How can I use ADO on a recordset to insert data to SQL with classic asp (vbscript)

Question

Thanks in advance everyone - let me preface this question by saying that I am a complete ASP + VBscript novice. A client had their site hacked and I am trying to safeguard against future SQL injection in the form submission.

I am comfortable in php and ADO seems to be very similar to PDO's however, I am unsure of how to use an ADO with the recordset object.

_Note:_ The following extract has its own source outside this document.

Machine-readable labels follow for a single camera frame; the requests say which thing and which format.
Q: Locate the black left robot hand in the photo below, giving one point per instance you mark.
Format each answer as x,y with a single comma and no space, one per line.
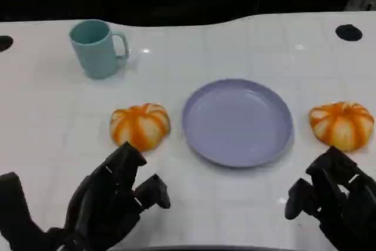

So here is the code that was written originally (by an asp programmer).

Set conn = Server.CreateObject("ADODB.Connection")
conn.Mode = 3
conn.open "Provider=SQLOLEDB;Data Source=xxx.xxx.xxx.xxx,xxxx;database=db_example;uid=username;pwd=password;"
set rsAddEvent = server.createobject("adodb.recordset")

rsAddEvent.open "tbl_Application", conn, 2, 3
rsAddEvent.addnew

rsAddEvent("ApplicationNumber") = session.sessionId
rsAddEvent("TimeStamp") = now()
rsAddEvent("Applicant") = session("Applicant")
rsAddEvent("Email") = session("Email")
rsAddEvent("Pet") = session("Pet")
rsAddEvent("Address") = session("Address")
rsAddEvent("Postal") = session("Postal")
rsAddEvent("HomePhone")  = session("HomePhone")
rsAddEvent("WorkPhone") = session("WorkPhone")
rsAddEvent("Name") = session("Name")
rsAddEvent("Email") = session("Email")


rsAddEvent.update
rsAddEvent.movelast

How do I go about inserting multiple columns of data with the recordset object using an ADO?

Thanks,

V

Answer 1

通过execute（）使用SQL插入语句会更容易。